CyberArk Labs specialists published a report, according to which the high privileges of antivirus software make it more vulnerable. As a result, security solutions can be used for file manipulation attacks, and malware can gain elevated rights on the system.
Errors of this kind have been found in products from Kaspersky, McAfee, Symantec, Fortinet, Check Point, Trend Micro, Avira, and Microsoft Defender. Currently, all the problems have already been fixed by the developers, and the identifiers assigned to them can be seen below (Avast and F-Secure solutions are still awaiting CVE assignment).
|Kaspersky Security Center||CVE-2020-25043, CVE-2020-25044, CVE-2020-25045|
|McAfee Endpoint Security and McAfee Total Protection||CVE-2020-7250, CVE-2020-7310|
|Symantec Norton Power Eraser||CVE-2019-1954|
|Check Point ZoneAlarm and Check Point Endpoint Security||CVE-2019-8452|
|Trend Micro HouseCall for Home Networks||CVE-2019-19688, CVE-2019-19689 and three more problems, so far without CVE IDs|
The researchers say that the main drawback found in antiviruses is the ability to delete files from arbitrary locations, which allows an attacker to erase any file on the system. There is also a similar file corruption vulnerability that allows you to delete the contents of any file on the system.
According to the report, problems mainly arise from the default DACLs (Discretionary Access Control Lists) for the C: ProgramData folder on Windows, which is used by applications to store user data without additional permissions. Since every user has write and delete rights at the base directory level, there is an increased likelihood of abuse of privilege escalation when an unprivileged process creates a new folder in ProgramData that the privileged process can later access.

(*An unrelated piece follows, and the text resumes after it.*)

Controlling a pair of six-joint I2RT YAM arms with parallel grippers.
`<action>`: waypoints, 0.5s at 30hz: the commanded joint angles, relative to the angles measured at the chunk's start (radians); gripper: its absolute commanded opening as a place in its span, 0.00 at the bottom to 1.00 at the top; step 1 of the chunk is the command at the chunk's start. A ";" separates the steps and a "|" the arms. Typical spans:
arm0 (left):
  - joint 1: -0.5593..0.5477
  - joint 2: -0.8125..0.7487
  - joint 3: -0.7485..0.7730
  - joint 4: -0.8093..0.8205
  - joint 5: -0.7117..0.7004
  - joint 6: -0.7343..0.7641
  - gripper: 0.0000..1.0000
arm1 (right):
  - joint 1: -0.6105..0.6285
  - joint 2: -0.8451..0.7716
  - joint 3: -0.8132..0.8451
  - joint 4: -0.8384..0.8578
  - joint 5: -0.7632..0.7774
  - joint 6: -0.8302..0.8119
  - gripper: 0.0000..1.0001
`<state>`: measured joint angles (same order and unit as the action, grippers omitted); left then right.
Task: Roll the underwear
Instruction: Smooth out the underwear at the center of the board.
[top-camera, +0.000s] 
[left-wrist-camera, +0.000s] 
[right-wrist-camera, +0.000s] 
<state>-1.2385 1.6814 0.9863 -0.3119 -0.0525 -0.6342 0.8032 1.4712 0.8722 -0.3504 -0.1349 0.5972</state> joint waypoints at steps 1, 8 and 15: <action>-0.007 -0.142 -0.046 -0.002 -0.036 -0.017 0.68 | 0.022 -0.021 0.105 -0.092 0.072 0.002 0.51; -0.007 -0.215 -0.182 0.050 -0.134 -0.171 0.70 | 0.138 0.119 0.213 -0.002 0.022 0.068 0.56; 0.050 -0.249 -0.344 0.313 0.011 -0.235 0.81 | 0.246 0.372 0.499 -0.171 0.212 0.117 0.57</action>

It has been observed that when two different processes (one privileged and the other running as an authenticated local user) share the same log file, an attacker can use the privileged process to delete the file and create a symbolic link that points to an arbitrary file with malicious content.
CyberArk Labs analysts also examined the possibility of creating a new folder in C: ProgramData before executing the privileged process. Specifically, they found that the McAfee antivirus installation process starts after the McAfee folder is created, at which time a standard user has full control over the directory, can gain elevated privileges, and execute a symlink attack.
In addition, the researchers report that Trend Micro products, Fortinet, and so on may have been used to place a malicious DLL file in the application directory and then escalate privileges.